OpenStack Nova Block Device Mapping Data Structures

Block Device Mapping?

Block Device Mapping(s)(BDMs) define how block devices are exposed to an instance by Nova. At present Nova accepts and stores data relating to these mappings in various ways across the codebase often leading to the five stages of grief being experienced by anyone unlucky enough to come into contact with them.

The user facing format while awkward and unforgiving is pretty well documented both in the API reference guide and project user documentation. The internal data structures used by the nova.computeand nova.virt layers are not however well documented outside of some limited code comments.

The following post is taken from a OpenStack Nova reference document I’m currently working on to correct this.

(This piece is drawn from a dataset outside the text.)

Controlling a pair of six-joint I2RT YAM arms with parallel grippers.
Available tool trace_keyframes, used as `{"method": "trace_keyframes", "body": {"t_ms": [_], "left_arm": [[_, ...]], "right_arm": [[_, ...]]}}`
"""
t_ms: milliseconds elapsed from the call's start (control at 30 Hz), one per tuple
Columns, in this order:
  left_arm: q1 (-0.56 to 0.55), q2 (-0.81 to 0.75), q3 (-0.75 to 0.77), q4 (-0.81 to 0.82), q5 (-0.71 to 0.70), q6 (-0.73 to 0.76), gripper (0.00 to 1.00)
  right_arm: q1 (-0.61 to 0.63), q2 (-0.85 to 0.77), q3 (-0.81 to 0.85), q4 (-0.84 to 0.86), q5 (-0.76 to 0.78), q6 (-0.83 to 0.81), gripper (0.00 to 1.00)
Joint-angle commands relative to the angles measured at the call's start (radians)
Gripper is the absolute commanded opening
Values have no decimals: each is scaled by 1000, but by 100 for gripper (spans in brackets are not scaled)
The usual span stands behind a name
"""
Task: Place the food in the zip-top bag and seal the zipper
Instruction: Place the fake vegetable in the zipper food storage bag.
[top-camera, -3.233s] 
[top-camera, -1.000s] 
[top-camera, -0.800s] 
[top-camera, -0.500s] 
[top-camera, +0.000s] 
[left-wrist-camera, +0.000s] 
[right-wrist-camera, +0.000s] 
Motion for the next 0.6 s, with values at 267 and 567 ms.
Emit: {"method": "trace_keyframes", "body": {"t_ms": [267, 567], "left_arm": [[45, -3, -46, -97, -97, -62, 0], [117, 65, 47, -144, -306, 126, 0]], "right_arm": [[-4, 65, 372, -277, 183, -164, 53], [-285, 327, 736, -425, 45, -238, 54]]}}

This is based on an email sent by my colleague Matthew Booth almost 5 years ago now but is still as relevant today as it was then.

I’m personally working on this document and posting this blog post now as I plan to spend the rest of the OpenStack Wallaby cycle working on adding flavor and image defined ephemeral storage encryption support into the libvirt driver. As part of this work I’ve had to dive into some of these data structures again and wanted to document things ahead of any changes required by this work. I also guess it has been a while since I posted anything of value on this blog so what the hell.

I’ll aim to keep this post updated over the coming weeks and will add a reference to the published document once merged.

Generic

BlockDeviceMapping

The top level data structure is the nova.objects.block_device.BlockDeviceMapping(BDM) object. It is a NovaObject, persisted in the db. Current code creates a BDM object for every disk associated with an instance, whether it is a volume or not.

The BDM object describes properties of each disk as specified by the user. It is initially from a user request, for more details on the format of these requests please see the Block Device Mapping in Nova document.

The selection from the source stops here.